As the two meet in a ruined Byzantine palace above the town, Kathy, “having nothing else to give him”, confesses to Fotis that the car accident was a suicide attempt. The two soon fall in love and become heedless of all other responsibilities and obligations in their lives.
Kathy no longer cares about her reputation and thinks little of her husband and two young sons while Fotis disregards his pregnant wife and eight hungry children, all waiting for him at home. Drawing on the John Donne poem that provides the novel with both its title and epigraph, Clift depicts a passion so all-consuming and convulsive that even honour becomes devalued into “mimic”.
While Honour’s Mimic actually presents the direct apotheosis of Clift’s view that love overrides any other consideration, it is neither truly a love story nor a romance novel. Indeed, the originality of the novel’s main narrative concept lies in the way Clift breaks one of the essential rules of that genre by having her heroine love a man who is far below her, in terms of social position and class, and who comes from a radically different ethnic and cultural background.

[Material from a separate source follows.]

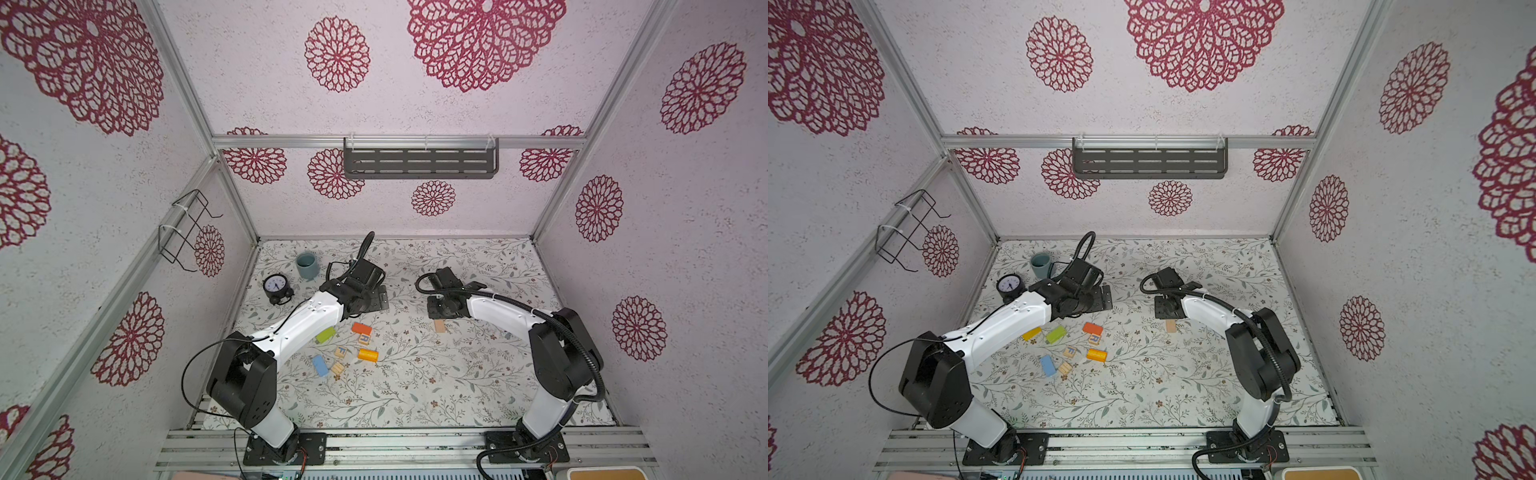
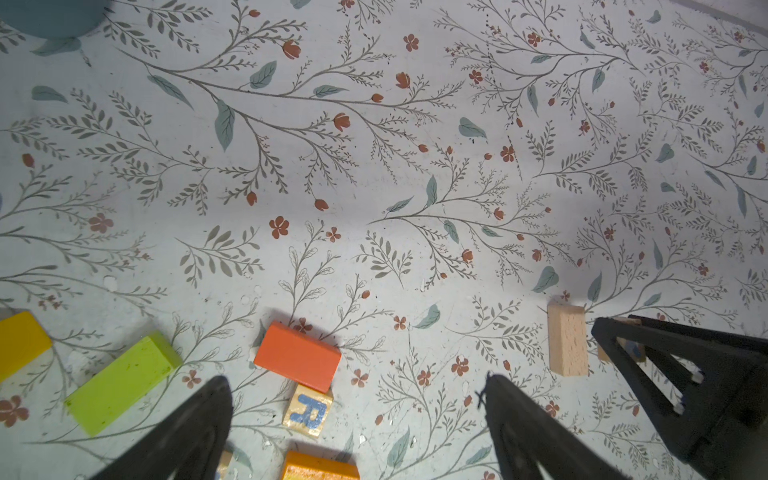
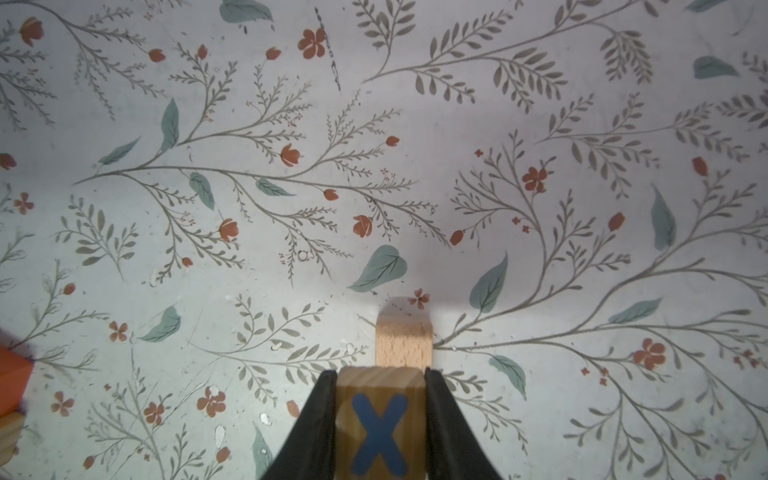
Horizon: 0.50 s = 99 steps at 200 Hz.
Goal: Build the wood block tower
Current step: 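Carry the X block to the standing wooden block and lower it on top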
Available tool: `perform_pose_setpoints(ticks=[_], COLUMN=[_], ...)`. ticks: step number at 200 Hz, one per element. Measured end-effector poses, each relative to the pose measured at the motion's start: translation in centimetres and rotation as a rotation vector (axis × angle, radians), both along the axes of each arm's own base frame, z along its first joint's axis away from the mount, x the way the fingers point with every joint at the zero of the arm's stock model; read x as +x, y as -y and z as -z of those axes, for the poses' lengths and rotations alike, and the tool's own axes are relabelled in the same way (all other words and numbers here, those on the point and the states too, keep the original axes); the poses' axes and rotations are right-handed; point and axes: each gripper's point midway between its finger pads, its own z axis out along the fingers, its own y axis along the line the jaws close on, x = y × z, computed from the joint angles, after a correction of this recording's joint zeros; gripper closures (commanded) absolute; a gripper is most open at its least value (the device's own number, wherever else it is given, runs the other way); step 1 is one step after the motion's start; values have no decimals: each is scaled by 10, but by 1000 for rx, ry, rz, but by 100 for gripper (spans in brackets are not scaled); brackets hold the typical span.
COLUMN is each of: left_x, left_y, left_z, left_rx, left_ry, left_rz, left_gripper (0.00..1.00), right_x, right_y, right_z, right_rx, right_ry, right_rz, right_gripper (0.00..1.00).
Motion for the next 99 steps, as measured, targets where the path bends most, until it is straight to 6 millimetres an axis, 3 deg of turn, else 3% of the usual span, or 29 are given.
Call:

Although this may not seem radical by today’s standards, it was wholly so by those prevalent at the time it was originally written and, as Wheatley so astutely observes in her afterword: “Charmian Clift was always a writer who was far ahead her times. As a new wave of readers discover her, perhaps they will be brave enough to embrace Kathy and Fotis and the rocky landscape of their island, where the only pastures are in the sea.”
Honour’s Mimic by Charmian Clift, NewSouth Publishing, $34.99.